INFORMATION GIVEN:
============

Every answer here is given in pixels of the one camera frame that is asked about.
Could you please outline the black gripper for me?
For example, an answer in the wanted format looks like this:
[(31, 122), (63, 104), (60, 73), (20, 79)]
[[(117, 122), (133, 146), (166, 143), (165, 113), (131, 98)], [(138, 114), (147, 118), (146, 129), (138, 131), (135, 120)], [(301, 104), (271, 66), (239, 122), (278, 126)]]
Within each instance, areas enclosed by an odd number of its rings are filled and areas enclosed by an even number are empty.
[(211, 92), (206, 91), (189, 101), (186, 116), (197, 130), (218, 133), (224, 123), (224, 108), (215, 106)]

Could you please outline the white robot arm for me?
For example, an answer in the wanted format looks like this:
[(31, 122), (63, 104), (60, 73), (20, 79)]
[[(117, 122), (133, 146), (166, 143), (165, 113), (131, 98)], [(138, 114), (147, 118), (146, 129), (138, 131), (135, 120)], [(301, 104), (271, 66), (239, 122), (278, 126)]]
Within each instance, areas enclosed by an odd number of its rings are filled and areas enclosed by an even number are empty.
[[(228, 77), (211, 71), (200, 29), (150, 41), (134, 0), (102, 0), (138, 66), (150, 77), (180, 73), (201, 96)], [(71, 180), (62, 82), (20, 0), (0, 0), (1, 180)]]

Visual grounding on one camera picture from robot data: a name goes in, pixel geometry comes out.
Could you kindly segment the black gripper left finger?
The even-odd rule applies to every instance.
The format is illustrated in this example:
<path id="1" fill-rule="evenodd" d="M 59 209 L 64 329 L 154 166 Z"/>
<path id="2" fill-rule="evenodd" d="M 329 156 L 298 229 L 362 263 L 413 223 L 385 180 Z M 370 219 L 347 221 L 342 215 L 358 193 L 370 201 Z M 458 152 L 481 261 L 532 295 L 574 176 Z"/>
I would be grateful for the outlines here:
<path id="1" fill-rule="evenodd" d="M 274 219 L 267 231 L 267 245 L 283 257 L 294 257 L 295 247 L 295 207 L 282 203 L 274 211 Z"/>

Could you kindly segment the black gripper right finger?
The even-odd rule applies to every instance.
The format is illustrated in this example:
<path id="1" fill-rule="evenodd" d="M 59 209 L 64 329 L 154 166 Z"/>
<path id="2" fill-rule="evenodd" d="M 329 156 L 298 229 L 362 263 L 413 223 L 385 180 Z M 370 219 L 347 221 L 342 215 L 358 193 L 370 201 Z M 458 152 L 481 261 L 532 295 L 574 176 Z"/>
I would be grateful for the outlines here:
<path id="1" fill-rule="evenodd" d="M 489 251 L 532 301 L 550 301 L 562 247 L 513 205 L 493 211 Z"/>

============

EXERCISE BRIEF: If a line in the records above contains the word "please", copy it.

YOUR RESPONSE:
Could you please outline the black gripper for me?
Could you please outline the white robot arm for me?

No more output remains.